Trey Csar of the JPEF gives credit where it isn't due.

Here is my obligatory, I have met Trey Csar and have found him very affable and even though he is paid by a man who wants to privatize our schools I think he genuinely cares about the fate of our children, statement. 

Now to explain how he is wrong once again.

From the Times Union, when talking about Superintendent Vitti’s self-evaluation: “He has put an explicit focus on closing the achievement gap, which is born out in the graduation rate and college preparedness rates,” said Trey Csar, president of Jacksonville Public Education Fund, a think tank and philanthropic organization. ”When it comes to low-income students and students of color, that is something that has long been needed in our community.”

And thank God we have these two white recent Harvard grad transplants to Jacksonville to save us and our poor black children right? The Hubris that drips from this quote is stunning and by long does he mean the five sine he has been here or the less than three for Vitti?

Yes nobody has been focusing on the African Americans in our community before Vitti got here, not Pervaila Gaines Macintosh and Bradford Hall. Not the NAACP, not any of the churches on the North and west side of town or me for that matter who have been fighting and pleading for years and years.

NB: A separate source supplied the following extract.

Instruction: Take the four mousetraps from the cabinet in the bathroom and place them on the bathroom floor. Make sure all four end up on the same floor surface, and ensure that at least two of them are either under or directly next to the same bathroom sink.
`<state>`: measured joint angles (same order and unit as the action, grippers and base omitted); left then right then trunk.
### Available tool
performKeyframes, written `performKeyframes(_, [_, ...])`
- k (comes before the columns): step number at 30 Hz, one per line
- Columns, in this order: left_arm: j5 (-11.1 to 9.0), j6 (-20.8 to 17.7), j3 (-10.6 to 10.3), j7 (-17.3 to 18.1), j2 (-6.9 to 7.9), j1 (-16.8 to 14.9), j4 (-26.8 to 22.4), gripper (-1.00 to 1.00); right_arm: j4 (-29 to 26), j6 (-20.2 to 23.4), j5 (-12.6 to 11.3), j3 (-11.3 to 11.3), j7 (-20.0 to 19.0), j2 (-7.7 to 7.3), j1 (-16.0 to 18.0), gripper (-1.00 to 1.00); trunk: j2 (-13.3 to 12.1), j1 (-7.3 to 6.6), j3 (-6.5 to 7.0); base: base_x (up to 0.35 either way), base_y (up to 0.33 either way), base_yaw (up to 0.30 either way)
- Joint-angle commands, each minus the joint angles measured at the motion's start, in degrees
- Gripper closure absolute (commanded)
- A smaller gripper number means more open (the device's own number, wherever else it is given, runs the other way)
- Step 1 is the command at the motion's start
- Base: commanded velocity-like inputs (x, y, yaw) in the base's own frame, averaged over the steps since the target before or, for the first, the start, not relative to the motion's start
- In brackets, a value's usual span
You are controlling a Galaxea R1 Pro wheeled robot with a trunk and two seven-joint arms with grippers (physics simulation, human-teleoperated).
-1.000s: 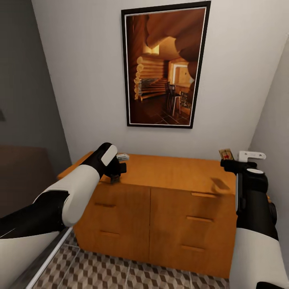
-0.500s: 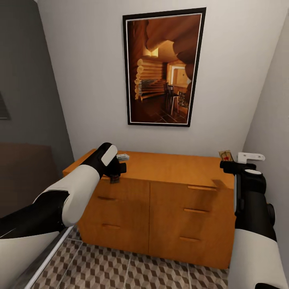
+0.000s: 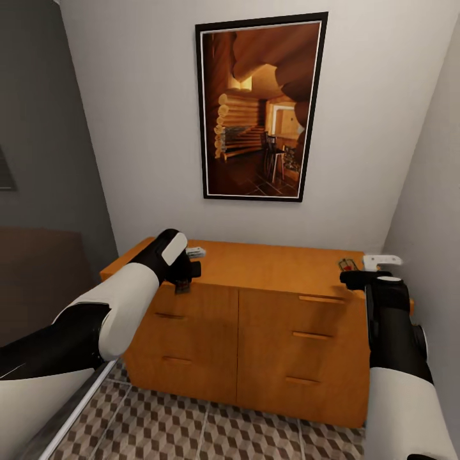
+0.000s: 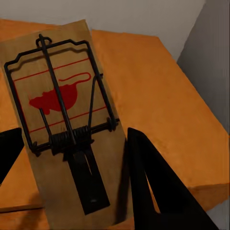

Nope it all started when Vitti got here.  Geeze louise?!?

And Trey gives Vitti credit for the rise in graduation rates and the closing of the achievement gap, something that had started before the two of them graced our city with their presence. That’s freaking unbelievable.
Then look at their solutions, Teach for America which does the exact opposite of what we know to be best for our students and charter schools which do worse than their public school counterparts and before you throw KIPP at me, they have smaller classes, longer days and spend about a third more than public schools do per child.  And that’s the rub about Trey, all he knows is KIPP and Teach for America having never worked in a public school let alone a Jacksonville one.

If his statement is indicative of the think tank label the Times Union has given JPEF, then it’s apparent there isn’t much thinking going on.

1 comment:

  1. Let no one doubt that NV will get a second contract. He has ingratiated himself with the powers, movers, and shakers in the city--the ones who really run education. Sorry, that's not the Board. The disrespect inherent in the love slobbers is for the former superintendent. That nothing good was happening until NV arrived. But the high school improvement began under the former superintendent, and NV's refusal to give him credit speaks to NV's character. NV is not the first, nor the only one, who cares about education for minorities. Black lives matter, to cite the slogan, so my question for NV is why do some black lives matter more than others? How can you justify the continuing second-class status of Westside schools?